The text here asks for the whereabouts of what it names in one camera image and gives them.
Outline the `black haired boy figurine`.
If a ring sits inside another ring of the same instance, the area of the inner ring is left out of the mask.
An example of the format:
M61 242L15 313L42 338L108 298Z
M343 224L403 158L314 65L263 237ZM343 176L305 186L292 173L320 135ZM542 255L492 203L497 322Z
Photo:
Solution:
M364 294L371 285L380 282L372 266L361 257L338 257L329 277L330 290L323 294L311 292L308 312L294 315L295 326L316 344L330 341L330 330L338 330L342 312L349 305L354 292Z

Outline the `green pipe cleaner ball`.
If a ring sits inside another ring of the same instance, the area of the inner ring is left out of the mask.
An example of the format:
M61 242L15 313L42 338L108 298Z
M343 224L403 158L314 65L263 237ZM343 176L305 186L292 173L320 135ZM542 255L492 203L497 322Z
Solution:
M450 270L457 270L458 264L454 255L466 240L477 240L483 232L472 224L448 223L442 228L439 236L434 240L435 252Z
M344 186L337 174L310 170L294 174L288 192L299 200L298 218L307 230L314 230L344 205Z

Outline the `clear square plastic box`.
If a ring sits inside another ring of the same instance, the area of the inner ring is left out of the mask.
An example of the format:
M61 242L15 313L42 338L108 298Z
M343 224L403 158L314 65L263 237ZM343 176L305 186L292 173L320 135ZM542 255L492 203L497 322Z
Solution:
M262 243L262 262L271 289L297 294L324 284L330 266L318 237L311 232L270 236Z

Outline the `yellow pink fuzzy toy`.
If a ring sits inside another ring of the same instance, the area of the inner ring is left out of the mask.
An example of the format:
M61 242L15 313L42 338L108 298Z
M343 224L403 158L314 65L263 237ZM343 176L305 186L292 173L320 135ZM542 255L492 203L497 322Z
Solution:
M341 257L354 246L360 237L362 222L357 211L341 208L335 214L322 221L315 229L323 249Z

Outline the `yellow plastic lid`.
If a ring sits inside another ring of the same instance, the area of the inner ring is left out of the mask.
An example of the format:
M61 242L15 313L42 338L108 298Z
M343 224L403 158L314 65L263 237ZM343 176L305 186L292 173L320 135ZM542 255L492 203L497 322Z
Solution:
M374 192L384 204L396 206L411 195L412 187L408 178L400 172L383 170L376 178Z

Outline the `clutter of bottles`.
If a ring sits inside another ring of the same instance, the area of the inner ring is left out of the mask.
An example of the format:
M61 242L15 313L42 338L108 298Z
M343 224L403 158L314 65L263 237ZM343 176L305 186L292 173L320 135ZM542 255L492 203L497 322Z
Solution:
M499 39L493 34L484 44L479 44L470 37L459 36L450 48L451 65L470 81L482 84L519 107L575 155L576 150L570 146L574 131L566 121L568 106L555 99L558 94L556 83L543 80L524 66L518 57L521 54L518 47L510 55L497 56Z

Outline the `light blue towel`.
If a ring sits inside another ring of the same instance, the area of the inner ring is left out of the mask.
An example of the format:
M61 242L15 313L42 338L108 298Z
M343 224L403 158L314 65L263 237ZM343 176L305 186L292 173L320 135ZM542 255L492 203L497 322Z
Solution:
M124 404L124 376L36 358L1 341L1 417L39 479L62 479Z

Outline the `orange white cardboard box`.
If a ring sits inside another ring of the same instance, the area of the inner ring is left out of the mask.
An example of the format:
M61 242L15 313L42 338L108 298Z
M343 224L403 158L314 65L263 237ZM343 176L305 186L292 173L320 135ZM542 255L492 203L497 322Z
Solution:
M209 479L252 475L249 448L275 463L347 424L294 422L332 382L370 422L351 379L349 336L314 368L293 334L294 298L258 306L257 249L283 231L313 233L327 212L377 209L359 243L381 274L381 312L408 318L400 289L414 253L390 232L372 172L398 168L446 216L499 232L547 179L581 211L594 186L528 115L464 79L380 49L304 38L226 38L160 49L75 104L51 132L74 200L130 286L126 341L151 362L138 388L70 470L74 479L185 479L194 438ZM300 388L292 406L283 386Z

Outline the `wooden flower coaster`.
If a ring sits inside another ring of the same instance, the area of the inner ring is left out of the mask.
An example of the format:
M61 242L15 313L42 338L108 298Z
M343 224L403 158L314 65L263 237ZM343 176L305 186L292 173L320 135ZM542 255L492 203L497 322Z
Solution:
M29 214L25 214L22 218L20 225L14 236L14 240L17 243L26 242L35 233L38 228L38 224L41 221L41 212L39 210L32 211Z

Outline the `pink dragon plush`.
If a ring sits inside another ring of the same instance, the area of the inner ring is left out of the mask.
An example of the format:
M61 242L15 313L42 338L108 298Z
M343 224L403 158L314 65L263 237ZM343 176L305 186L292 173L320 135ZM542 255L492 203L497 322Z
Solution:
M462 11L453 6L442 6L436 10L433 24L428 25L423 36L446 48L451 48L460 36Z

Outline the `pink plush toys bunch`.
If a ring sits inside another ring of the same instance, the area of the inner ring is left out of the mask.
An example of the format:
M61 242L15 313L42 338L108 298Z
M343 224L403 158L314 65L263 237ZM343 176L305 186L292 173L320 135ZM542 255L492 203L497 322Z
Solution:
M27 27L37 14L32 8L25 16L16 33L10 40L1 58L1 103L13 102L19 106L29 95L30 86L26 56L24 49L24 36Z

* [Assigned task]:
Output the full listing without altering anything.

* [Solution for this problem]:
The text here asks for the whereabouts of what it names in one camera image and gives them.
Outline the `black haired boy figurine`.
If a ring sits inside another ring of the same instance, the area of the inner ring is left out of the mask.
An example of the format:
M61 242L15 313L42 338L108 298Z
M343 224L403 158L314 65L263 237ZM343 176L305 186L292 173L320 135ZM542 255L492 203L497 322Z
Photo:
Solution:
M364 294L371 285L380 282L372 266L361 257L338 257L329 277L330 290L323 294L311 292L308 312L294 315L295 326L316 344L330 341L330 330L338 330L342 312L349 305L354 292Z

Outline the `green pipe cleaner ball`.
If a ring sits inside another ring of the same instance, the area of the inner ring is left out of the mask.
An example of the format:
M61 242L15 313L42 338L108 298Z
M343 224L403 158L314 65L263 237ZM343 176L305 186L292 173L320 135ZM542 255L492 203L497 322Z
Solution:
M450 270L457 270L458 264L454 255L466 240L477 240L483 232L472 224L448 223L442 228L439 236L434 240L435 252Z
M344 186L337 174L310 170L294 174L288 192L299 200L298 218L307 230L314 230L344 205Z

Outline the `clear square plastic box`.
If a ring sits inside another ring of the same instance, the area of the inner ring is left out of the mask.
An example of the format:
M61 242L15 313L42 338L108 298Z
M343 224L403 158L314 65L263 237ZM343 176L305 186L292 173L320 135ZM542 255L492 203L497 322Z
Solution:
M262 243L262 262L271 289L297 294L324 284L330 266L318 237L311 232L270 236Z

Outline the `yellow pink fuzzy toy`.
If a ring sits inside another ring of the same instance, the area of the inner ring is left out of the mask.
An example of the format:
M61 242L15 313L42 338L108 298Z
M343 224L403 158L314 65L263 237ZM343 176L305 186L292 173L320 135ZM542 255L492 203L497 322Z
Solution:
M341 257L354 246L360 237L362 222L357 211L341 208L335 214L322 221L315 229L323 249Z

Outline the `yellow plastic lid`.
If a ring sits inside another ring of the same instance, the area of the inner ring is left out of the mask.
An example of the format:
M61 242L15 313L42 338L108 298Z
M343 224L403 158L314 65L263 237ZM343 176L305 186L292 173L320 135ZM542 255L492 203L497 322Z
Solution:
M374 192L384 204L396 206L411 195L412 187L408 178L400 172L383 170L376 178Z

Outline the `clutter of bottles`.
If a ring sits inside another ring of the same instance, the area of the inner ring is left out of the mask.
An example of the format:
M61 242L15 313L42 338L108 298Z
M343 224L403 158L314 65L263 237ZM343 176L305 186L292 173L320 135ZM542 255L492 203L497 322Z
Solution:
M499 39L493 34L484 44L479 44L470 37L459 36L450 48L451 65L470 81L482 84L519 107L575 155L576 150L570 146L574 131L566 121L568 106L555 99L558 94L556 83L543 80L524 66L518 57L521 54L518 47L510 55L497 56Z

Outline the `light blue towel`.
If a ring sits inside another ring of the same instance, the area of the inner ring is left out of the mask.
An example of the format:
M61 242L15 313L42 338L108 298Z
M343 224L403 158L314 65L263 237ZM343 176L305 186L292 173L320 135ZM542 255L492 203L497 322Z
Solution:
M124 404L124 376L36 358L1 341L1 417L39 479L62 479Z

Outline the `orange white cardboard box`.
If a ring sits inside another ring of the same instance, the area of the inner ring is left out of the mask.
An example of the format:
M61 242L15 313L42 338L108 298Z
M343 224L403 158L314 65L263 237ZM343 176L305 186L292 173L320 135ZM542 255L492 203L497 322Z
Solution:
M209 479L252 475L249 448L275 463L347 424L294 422L332 382L370 422L351 379L349 336L314 368L293 334L294 298L258 306L257 249L283 231L313 233L327 212L377 209L359 243L381 274L381 312L408 318L400 289L414 253L390 232L372 172L398 168L446 216L499 232L547 179L581 211L594 186L528 115L464 79L380 49L304 38L226 38L160 49L75 104L51 132L74 200L130 286L126 341L151 362L138 388L70 470L74 479L185 479L194 438ZM300 388L292 406L283 386Z

Outline the `wooden flower coaster`.
If a ring sits inside another ring of the same instance, the area of the inner ring is left out of the mask.
An example of the format:
M61 242L15 313L42 338L108 298Z
M343 224L403 158L314 65L263 237ZM343 176L305 186L292 173L320 135ZM542 255L492 203L497 322Z
Solution:
M29 214L25 214L22 218L20 225L14 236L14 240L17 243L26 242L35 233L38 228L38 224L41 221L41 212L39 210L32 211Z

Outline the `pink dragon plush`.
If a ring sits inside another ring of the same instance, the area of the inner ring is left out of the mask.
An example of the format:
M61 242L15 313L42 338L108 298Z
M343 224L403 158L314 65L263 237ZM343 176L305 186L292 173L320 135ZM542 255L492 203L497 322Z
Solution:
M462 11L453 6L442 6L436 10L433 24L428 25L423 36L446 48L451 48L460 36Z

Outline the `pink plush toys bunch`.
If a ring sits inside another ring of the same instance, the area of the inner ring is left out of the mask.
An example of the format:
M61 242L15 313L42 338L108 298Z
M343 224L403 158L314 65L263 237ZM343 176L305 186L292 173L320 135ZM542 255L492 203L497 322Z
Solution:
M27 27L37 14L32 8L25 16L16 33L10 40L1 58L1 103L13 102L19 106L29 95L30 86L26 56L24 49L24 36Z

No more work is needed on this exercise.